The UN's goal is to stop shipments from being illegally diverted from distribution routes in importing countries. Since there aren't any authorized uses for acetic anhydride in Afghanistan, any shipment headed there is suspect, says Jean Luc Lemahieu, chief of the UNODC's Europe and Asia section.

``If we find it there, we know there is something wrong,'' he says. ``There is no legal excuse for it.''

The chemical allows Afghanistan's drug lords to dramatically increase revenue by producing heroin in their own laboratories instead of shipping out raw opium to be processed elsewhere. According to Craddock, a kilo of opium fetches about $100, compared with $3,500 for heroin.
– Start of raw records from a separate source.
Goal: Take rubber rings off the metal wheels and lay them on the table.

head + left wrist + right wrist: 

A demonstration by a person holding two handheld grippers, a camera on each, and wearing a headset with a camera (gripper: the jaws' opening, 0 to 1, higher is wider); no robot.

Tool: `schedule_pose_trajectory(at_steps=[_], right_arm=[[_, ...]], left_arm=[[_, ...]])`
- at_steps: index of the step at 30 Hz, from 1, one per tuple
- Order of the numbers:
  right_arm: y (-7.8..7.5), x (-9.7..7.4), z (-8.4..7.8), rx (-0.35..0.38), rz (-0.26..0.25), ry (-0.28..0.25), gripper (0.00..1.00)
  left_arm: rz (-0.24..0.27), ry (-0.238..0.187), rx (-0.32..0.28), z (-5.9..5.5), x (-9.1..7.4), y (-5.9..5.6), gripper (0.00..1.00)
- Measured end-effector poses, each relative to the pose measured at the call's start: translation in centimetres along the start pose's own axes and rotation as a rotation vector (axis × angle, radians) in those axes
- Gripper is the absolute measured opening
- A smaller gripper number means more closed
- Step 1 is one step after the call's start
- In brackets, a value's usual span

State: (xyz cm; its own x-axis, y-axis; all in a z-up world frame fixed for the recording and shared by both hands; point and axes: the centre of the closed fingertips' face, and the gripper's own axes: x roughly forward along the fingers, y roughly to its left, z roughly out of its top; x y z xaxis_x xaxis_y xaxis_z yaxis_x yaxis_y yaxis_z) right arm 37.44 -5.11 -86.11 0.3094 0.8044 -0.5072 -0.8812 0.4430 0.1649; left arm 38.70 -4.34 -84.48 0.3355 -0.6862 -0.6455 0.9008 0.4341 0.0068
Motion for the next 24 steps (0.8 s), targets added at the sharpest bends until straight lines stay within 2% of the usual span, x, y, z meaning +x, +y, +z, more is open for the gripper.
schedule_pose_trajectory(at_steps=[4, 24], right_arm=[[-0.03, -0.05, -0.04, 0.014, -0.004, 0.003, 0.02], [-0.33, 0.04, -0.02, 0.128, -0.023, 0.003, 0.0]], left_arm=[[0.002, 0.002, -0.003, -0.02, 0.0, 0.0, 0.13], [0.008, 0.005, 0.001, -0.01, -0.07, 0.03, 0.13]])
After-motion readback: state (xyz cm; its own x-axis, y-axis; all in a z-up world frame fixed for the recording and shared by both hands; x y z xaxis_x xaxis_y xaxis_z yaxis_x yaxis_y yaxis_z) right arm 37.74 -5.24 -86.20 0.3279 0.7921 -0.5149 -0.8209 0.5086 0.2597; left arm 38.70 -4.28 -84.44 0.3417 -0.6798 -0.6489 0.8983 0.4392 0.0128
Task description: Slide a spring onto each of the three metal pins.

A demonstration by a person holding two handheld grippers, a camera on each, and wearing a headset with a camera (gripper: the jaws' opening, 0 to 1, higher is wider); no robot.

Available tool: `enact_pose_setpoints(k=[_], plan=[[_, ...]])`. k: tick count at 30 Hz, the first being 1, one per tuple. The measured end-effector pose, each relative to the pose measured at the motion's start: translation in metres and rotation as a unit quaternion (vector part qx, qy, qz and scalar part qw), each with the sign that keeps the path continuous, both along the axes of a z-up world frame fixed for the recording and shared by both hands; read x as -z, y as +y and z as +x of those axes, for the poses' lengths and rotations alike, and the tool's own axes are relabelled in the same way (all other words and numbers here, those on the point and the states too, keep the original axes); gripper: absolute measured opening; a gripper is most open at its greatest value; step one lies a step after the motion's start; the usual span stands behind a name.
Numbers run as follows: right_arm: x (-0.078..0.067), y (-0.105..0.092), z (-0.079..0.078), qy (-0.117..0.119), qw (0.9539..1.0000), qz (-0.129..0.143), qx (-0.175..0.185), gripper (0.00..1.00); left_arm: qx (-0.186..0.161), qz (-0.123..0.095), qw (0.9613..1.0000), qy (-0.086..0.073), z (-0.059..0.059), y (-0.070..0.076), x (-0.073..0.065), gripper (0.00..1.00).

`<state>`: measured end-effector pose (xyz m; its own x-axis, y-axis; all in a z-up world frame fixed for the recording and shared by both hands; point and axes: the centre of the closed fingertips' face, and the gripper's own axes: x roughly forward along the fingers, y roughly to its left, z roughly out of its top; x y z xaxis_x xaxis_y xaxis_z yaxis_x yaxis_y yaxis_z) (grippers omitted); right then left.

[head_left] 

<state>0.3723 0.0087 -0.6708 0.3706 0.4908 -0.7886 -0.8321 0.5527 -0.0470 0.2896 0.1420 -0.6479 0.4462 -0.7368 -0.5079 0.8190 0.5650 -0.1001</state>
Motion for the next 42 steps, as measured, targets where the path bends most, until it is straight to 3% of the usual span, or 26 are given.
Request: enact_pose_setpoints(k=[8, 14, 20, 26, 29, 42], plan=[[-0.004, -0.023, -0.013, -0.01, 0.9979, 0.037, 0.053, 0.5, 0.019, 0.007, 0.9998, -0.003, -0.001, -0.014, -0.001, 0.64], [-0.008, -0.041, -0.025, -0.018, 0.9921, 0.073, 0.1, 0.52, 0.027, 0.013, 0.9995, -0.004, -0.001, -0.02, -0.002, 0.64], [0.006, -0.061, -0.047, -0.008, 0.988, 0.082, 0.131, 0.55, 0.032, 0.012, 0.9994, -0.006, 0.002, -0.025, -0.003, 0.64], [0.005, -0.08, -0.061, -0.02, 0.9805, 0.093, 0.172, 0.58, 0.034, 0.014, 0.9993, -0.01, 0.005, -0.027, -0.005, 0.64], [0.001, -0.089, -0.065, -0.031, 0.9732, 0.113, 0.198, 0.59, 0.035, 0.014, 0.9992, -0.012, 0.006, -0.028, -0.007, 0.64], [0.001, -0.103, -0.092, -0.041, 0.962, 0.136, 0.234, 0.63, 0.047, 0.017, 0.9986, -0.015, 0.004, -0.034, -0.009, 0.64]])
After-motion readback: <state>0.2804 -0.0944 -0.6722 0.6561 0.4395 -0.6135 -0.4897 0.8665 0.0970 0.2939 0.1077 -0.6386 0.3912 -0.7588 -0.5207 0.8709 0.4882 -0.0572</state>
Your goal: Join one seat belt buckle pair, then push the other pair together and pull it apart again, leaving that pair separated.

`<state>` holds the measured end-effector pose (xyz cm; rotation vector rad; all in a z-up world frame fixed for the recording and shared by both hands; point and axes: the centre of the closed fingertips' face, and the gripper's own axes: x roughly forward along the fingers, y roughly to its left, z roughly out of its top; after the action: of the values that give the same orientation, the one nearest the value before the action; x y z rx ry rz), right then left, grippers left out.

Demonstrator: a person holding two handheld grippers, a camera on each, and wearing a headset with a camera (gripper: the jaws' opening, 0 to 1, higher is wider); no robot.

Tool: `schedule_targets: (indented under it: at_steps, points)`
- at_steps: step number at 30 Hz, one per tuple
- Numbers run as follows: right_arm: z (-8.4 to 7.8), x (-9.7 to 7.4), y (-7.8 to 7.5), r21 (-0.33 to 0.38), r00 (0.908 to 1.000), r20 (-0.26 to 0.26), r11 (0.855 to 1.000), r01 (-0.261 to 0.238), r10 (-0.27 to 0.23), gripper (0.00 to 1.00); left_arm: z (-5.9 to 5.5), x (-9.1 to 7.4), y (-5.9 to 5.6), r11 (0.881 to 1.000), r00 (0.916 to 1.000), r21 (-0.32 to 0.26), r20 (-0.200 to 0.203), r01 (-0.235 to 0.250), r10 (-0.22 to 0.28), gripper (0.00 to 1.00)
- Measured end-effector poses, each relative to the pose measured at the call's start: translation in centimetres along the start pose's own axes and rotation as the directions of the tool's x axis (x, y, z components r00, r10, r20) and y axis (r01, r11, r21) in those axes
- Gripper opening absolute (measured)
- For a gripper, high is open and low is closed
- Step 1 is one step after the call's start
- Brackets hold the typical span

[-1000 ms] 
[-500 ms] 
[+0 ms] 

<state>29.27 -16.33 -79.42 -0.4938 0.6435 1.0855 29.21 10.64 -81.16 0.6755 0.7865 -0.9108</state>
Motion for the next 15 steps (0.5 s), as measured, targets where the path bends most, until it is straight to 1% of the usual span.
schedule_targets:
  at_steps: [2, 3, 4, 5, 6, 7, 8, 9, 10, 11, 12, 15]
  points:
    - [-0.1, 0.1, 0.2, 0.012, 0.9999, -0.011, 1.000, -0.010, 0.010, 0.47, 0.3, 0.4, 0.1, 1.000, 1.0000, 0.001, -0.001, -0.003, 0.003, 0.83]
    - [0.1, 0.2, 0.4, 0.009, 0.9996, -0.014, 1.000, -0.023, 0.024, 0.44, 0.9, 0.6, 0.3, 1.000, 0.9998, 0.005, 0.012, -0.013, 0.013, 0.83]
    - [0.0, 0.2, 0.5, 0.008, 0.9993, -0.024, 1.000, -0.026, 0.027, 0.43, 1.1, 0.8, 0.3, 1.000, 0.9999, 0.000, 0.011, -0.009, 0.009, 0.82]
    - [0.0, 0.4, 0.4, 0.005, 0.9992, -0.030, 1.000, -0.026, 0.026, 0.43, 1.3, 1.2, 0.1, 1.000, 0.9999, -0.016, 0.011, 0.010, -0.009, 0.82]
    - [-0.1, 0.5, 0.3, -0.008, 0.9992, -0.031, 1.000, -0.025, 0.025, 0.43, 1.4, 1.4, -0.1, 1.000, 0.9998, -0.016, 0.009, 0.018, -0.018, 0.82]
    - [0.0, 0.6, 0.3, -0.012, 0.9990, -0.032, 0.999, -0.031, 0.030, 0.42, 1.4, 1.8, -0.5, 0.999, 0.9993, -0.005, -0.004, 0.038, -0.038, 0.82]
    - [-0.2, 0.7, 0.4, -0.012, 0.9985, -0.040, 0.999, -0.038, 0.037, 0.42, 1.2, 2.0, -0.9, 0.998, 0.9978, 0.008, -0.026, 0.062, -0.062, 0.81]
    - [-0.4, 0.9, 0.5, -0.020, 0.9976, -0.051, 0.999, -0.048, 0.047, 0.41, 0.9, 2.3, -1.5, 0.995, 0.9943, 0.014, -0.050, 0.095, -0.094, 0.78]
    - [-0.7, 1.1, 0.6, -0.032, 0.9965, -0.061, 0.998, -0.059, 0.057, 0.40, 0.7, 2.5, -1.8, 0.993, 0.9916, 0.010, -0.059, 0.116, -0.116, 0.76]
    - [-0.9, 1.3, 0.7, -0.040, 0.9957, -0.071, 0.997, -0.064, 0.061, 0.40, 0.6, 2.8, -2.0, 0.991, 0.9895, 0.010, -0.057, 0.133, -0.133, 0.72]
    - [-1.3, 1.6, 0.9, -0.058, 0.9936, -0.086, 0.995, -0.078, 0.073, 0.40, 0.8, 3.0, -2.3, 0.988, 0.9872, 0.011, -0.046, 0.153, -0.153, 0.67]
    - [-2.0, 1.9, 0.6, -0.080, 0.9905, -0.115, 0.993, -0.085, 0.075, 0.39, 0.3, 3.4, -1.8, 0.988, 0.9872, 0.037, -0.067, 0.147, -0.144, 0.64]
``If we keep control on the chemical precursors, we reduce the income available to the insurgents,'' Costa says.

The amounts of the chemical intercepted so far are only a fraction of what is used in the labs, which now need 1,300 tons to process about 5,000 tons of opium -- 60 percent of the country's production -- into 670 tons of morphine or heroin, according to the UNODC.

Smuggling Networks

Still, the operations appear to have slowed the flow of acetic anhydride into Afghanistan, says Rossen Popov, chief of precursors control at the Vienna-based International Narcotics Control Board, which is affiliated with the UN. As evidence, he cites attempts by smuggling networks to purchase substitute chemicals. Another indication of the success is a spike in sales of opium rather than heroin from the country, Costa says.

Poppy cultivation in Afghanistan fell 19 percent this year to 157,000 hectares (387,955 acres), after rising more than 20- fold to a record 193,000 in 2007 from 8,000 in 2001, when U.S. troops first arrived after the Sept. 11 attacks on the World Trade Center and Pentagon. According to a UNODC report, the drop stemmed from drought, along with help the Afghan government has given farmers to switch to other crops.

President Nicolas Sarkozy, who boosted the number of French soldiers in Afghanistan to 2,600 this year, helped shepherd a resolution through the UN Security Council in June that called for closer monitoring of the manufacture, export and illicit trade of chemicals the Taliban uses to produce heroin. The measure passed unanimously.

Shipments Confiscated

In late 2007, 10 tons of acetic anhydride were seized in the Russian city of Nizhni Novgorod. A 14-ton shipment was intercepted in March in Karachi, Pakistan, and in April, another 5 tons were confiscated at the Iranian port of Bandar Abbas. Smaller shipments were stopped in several Central Asian countries, according to Lemahieu.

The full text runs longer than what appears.